**Assignment**. Report all lines of the records that contain "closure".

**Data for this task**.

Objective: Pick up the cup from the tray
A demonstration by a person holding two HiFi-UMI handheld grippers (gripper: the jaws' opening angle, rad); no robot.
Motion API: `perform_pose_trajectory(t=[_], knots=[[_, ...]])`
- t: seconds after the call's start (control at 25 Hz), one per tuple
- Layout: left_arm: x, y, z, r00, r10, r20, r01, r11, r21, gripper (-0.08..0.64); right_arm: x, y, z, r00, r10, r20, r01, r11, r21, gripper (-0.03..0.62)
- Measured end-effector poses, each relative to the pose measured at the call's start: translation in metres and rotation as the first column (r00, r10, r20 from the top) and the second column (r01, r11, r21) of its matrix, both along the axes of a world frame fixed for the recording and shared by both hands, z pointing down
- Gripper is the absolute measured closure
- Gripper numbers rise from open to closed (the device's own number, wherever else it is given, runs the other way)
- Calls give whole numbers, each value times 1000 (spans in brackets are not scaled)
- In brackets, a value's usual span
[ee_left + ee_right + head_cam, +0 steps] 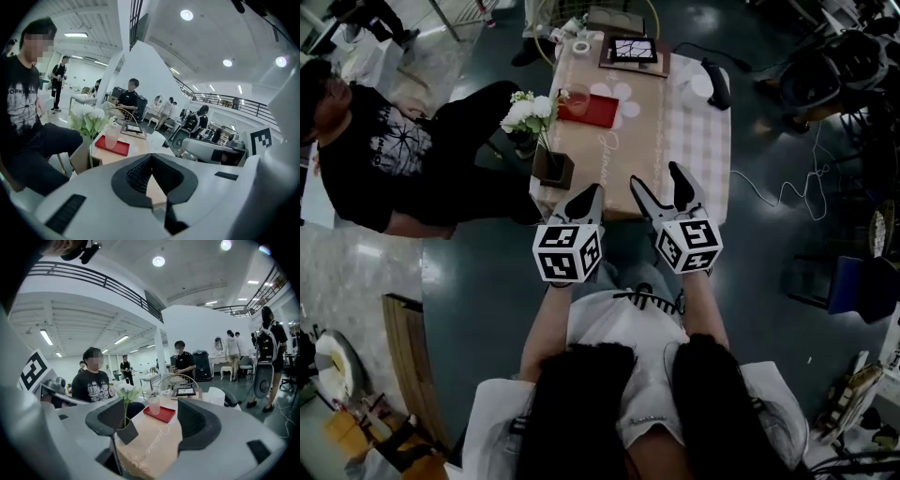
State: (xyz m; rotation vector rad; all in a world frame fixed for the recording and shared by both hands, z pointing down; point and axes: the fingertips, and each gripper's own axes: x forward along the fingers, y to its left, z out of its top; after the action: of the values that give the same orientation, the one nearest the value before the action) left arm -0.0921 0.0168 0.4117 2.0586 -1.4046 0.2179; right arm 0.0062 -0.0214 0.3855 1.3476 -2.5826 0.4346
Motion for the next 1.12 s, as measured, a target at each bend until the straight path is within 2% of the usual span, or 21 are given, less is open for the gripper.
perform_pose_trajectory(t=[0.28, 0.64, 0.92, 1.12], knots=[[-10, -19, 8, 1000, -1, -7, 0, 1000, -20, 551, -23, -29, 2, 998, -53, -30, 54, 998, 24, 235], [-22, -56, 24, 997, -71, -12, 71, 996, -45, 551, -51, -85, 19, 989, -136, -57, 138, 990, 18, 225], [-24, -93, 43, 991, -128, -22, 126, 987, -97, 551, -78, -137, 45, 971, -231, -70, 229, 973, -27, 216], [-29, -118, 58, 985, -173, -7, 171, 976, -135, 551, -102, -171, 70, 945, -308, -113, 303, 951, -60, 215]])
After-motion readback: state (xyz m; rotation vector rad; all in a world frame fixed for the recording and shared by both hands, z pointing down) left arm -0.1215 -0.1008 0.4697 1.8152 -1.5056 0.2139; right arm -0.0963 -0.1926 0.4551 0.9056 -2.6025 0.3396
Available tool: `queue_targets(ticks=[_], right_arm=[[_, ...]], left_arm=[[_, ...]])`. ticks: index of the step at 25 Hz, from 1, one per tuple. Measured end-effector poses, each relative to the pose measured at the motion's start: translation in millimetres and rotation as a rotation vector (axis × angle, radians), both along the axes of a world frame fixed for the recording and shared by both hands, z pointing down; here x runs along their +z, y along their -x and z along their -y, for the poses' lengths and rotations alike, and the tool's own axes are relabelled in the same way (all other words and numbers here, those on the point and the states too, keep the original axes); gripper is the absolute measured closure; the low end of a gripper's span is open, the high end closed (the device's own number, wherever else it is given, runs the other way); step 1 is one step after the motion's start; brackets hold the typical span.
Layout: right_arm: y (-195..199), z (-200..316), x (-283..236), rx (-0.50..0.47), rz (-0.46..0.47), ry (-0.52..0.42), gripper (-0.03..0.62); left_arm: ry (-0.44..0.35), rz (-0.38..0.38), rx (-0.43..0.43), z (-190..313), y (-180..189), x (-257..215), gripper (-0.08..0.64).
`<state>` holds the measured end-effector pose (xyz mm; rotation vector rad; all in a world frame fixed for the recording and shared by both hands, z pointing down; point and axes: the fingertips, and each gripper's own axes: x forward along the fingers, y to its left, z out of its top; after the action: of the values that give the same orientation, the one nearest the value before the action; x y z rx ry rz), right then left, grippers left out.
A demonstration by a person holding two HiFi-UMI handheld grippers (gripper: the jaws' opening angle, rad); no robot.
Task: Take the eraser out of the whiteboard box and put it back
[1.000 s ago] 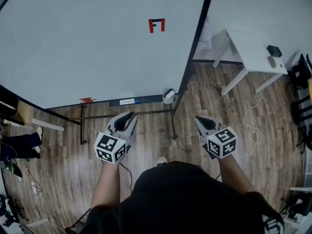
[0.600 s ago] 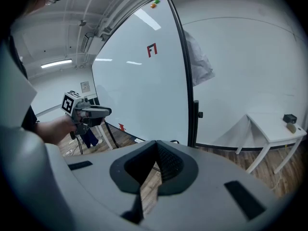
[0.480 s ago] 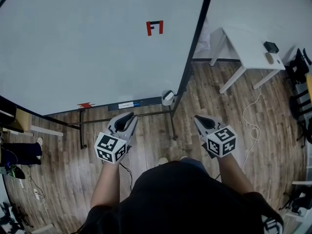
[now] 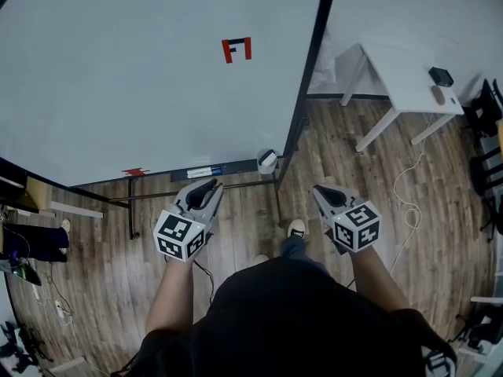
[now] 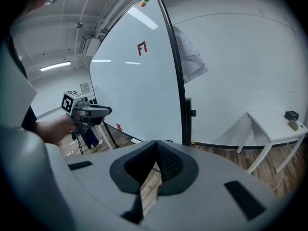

**Solved problem**.
- Gripper is the absolute measured closure
Available tool: `queue_targets(ticks=[_], right_arm=[[_, ...]], left_arm=[[_, ...]])`. ticks: index of the step at 25 Hz, from 1, one per tuple. Measured end-effector poses, each relative to the pose measured at the motion's start: translation in millimetres and rotation as a rotation vector (axis × angle, radians), both along the axes of a world frame fixed for the recording and shared by both hands, z pointing down; here x runs along their +z, y along their -x and z along their -y, for the poses' lengths and rotations alike, and the tool's own axes are relabelled in the same way (all other words and numbers here, those on the point and the states too, keep the original axes); gripper is the absolute measured closure; the low end of a gripper's span is open, the high end closed (the device's own number, wherever else it is given, runs the other way); step 1 is one step after the motion's start; brackets hold the typical span.

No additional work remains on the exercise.